Christmas Oratorio, BWV 248 [Parts 1, 2, 3 & 6]
Cantata 1: the birth of Jesus; 2: the appearance of angels to the shepherds; 3: the adoration of the shepherds; 6 – the feast of the Epiphany … the visit of the Magi
Katherine Watson (soprano), Iestyn Davies (countertenor), James Gilchrist (tenor) & Neal Davies (bass)
The Choir of Trinity College Cambridge
Orchestra of the Age of Enlightenment
Reviewed by: Peter Reed
Reviewed: 22 December, 2011
Venue: St John's, Smith Square, London
An aspiration of many years’ standing has been to listen to J. S. Bach’s cantatas following the liturgical sequence. I haven’t progressed much beyond Quinquagesima before getting deflected, but at least the Advent cantatas are beginning to sink in. Their memorable sense of sober reflection and expectation supplies the right context for the eruption of high spirits that opens Bach’s suite of six cantatas that constitute his Christmas Oratorio, which was the one work in the penultimate concert of the nine in St John’s ambitious, encyclopedic annual festival of Christmas music.
This performance, broadcast live on BBC Radio 3, fielded four of the six parts, omitting the fourth and fifth for the Feasts of the Circumcision and the Epiphany.

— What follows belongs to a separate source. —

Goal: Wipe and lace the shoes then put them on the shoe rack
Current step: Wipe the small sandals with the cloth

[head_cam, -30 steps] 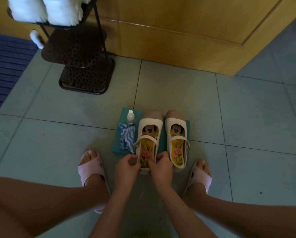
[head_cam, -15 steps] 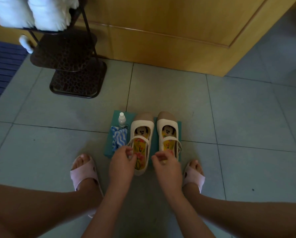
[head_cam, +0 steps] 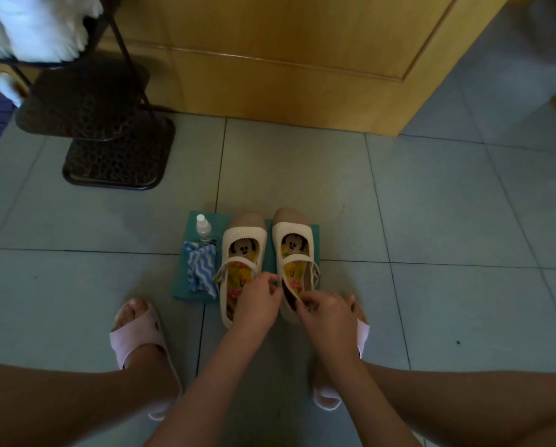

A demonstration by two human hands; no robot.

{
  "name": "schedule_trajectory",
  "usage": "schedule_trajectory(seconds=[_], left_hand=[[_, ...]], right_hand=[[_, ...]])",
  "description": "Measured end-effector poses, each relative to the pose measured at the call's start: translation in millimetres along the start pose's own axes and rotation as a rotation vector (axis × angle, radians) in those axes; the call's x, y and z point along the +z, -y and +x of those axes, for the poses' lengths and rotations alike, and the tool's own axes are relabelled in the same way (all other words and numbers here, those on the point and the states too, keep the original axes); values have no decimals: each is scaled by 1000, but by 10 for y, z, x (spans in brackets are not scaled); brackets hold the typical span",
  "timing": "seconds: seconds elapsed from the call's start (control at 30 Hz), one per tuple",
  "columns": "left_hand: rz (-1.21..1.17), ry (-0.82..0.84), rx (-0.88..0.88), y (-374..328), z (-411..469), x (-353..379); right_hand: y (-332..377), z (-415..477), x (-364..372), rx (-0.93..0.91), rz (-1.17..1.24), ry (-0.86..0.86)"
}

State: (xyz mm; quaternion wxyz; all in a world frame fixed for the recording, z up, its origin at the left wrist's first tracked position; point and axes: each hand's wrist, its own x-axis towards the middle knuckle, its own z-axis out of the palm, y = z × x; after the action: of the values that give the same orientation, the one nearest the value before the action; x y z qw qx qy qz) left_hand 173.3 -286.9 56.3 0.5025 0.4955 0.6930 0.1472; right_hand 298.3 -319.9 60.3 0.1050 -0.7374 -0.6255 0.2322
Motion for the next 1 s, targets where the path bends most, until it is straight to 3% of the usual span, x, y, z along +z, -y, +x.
schedule_trajectory(seconds=[0.1, 0.37, 0.67, 0.9, 1.0], left_hand=[[-46, 17, -28, 2, 29, 58], [-112, -20, -81, 5, 86, 138], [-27, -47, -126, -49, 134, 238], [32, -73, -158, -44, 216, 302], [36, -82, -157, -48, 217, 308]], right_hand=[[-49, 20, -32, 81, 108, -46], [-22, 23, -49, -85, -164, 27], [-39, 134, -30, 76, -166, 132], [-67, 166, -22, 350, 154, 119], [-75, 200, -29, 440, 309, 202]])
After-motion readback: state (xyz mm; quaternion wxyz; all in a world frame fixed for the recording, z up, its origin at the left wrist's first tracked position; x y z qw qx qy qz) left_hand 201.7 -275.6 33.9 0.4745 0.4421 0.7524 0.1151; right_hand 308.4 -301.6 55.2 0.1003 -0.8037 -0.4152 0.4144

As it happened, the initial impression made by the 36-strong Choir of Trinity College Cambridge in ‘Jauchzet, frohlocket’ was something of a contained explosion, but they very quickly loosened up. These young singers were performing throughout from memory – some feat, especially in the longer choruses – and produced a thoroughly rehearsed, multi-faceted sound, projected with undistorted clarity.

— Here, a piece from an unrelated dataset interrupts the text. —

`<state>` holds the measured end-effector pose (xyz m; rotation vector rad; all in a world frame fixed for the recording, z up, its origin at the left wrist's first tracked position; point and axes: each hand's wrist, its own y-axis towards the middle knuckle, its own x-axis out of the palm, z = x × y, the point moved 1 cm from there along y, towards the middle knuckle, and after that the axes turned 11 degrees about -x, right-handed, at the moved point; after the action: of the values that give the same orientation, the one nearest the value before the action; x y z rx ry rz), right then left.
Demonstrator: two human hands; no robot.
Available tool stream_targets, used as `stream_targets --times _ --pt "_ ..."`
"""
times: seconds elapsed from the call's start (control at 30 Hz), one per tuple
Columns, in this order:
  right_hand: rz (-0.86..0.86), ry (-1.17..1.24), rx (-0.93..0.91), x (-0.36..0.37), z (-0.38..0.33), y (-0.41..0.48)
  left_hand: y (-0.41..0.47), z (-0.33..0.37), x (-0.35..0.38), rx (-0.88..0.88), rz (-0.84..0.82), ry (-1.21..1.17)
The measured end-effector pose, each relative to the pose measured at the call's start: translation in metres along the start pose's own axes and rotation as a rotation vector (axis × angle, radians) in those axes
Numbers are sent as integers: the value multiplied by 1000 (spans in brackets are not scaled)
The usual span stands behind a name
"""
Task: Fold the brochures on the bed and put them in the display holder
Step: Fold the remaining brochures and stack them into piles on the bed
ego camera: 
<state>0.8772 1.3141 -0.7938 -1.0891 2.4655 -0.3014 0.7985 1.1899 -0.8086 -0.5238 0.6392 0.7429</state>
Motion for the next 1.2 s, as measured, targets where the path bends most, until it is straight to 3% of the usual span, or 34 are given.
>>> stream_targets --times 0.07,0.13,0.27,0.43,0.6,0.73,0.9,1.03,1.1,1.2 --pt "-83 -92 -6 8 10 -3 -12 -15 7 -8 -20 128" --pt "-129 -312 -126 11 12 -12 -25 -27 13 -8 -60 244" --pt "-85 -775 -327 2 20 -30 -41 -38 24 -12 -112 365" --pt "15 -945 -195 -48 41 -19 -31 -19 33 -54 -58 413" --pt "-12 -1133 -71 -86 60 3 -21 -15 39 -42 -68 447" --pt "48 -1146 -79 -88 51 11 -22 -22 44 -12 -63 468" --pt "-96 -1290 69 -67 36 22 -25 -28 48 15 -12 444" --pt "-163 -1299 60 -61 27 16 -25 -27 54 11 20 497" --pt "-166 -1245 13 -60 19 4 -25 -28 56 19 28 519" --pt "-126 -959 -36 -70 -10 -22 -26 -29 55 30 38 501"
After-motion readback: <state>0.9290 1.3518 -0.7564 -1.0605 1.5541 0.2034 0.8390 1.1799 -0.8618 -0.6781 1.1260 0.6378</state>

In the same way as in Bach’s Passions, the individual choruses and chorales assumed with ease the specially tailored characteristics, from the exuberance of the angelic host to the awed chorale in Cantata 1 that sets the familiar Passion melody (‘O Haupt voll Blut und Wunden’) in a powerful, instant compression of Christ’s birth and death, and which reappears to great effect at the end of Cantata 6. For a sense of drama and for the quality of colour and response, this was English choral singing at its expressive finest.
Stephen Layton’s conducting had a keen awareness of the Christmas story’s unfolding narrative and just as keen an ear for instrumental and choral blend and for the range of Bach’s scoring. His decisive downbeats inspired a confident, tight ensemble, but he was just as content for the extended solo arias to play out at their own pace. He was very impressive with the detail of the accompanied recitatives.
The familiar drama of the Nativity was compounded no end by the superb Evangelist (Luke, then Matthew in the Sixth Cantata) of James Gilchrist, who presented a compelling mix of revelation and immediacy, and dispatched the technical challenges of ‘Frohe Hirten’ (in the Second Cantata) with consummate ease. He was matched by the intense focus and inwardness of Iestyn Davies’s hauntingly pure countertenor – he is an artist who can seemingly cover the range of innocence and experience within the compass of one note. His singing here combined sensuality and fierce musicality to an extraordinary degree, especially in his rapt performance of ‘Schlafe, mein Liebster’. Neal Davies brought a real bass darkness and breadth to the brief appearance of Herod, and had an ease and flexibility that suited the arresting urgency of Katherine Watson’s radiant soprano in their duet ‘Herr, dein Mitleid’.
The OAE’s trumpets and drums announced the Nativity in fine, declamatory style; the obbligato instruments would round their arias like vines. All in all, it was the musical equivalent of one of those incredibly elaborate German crib scenes, where there is always something to catch our eye and move our spirits.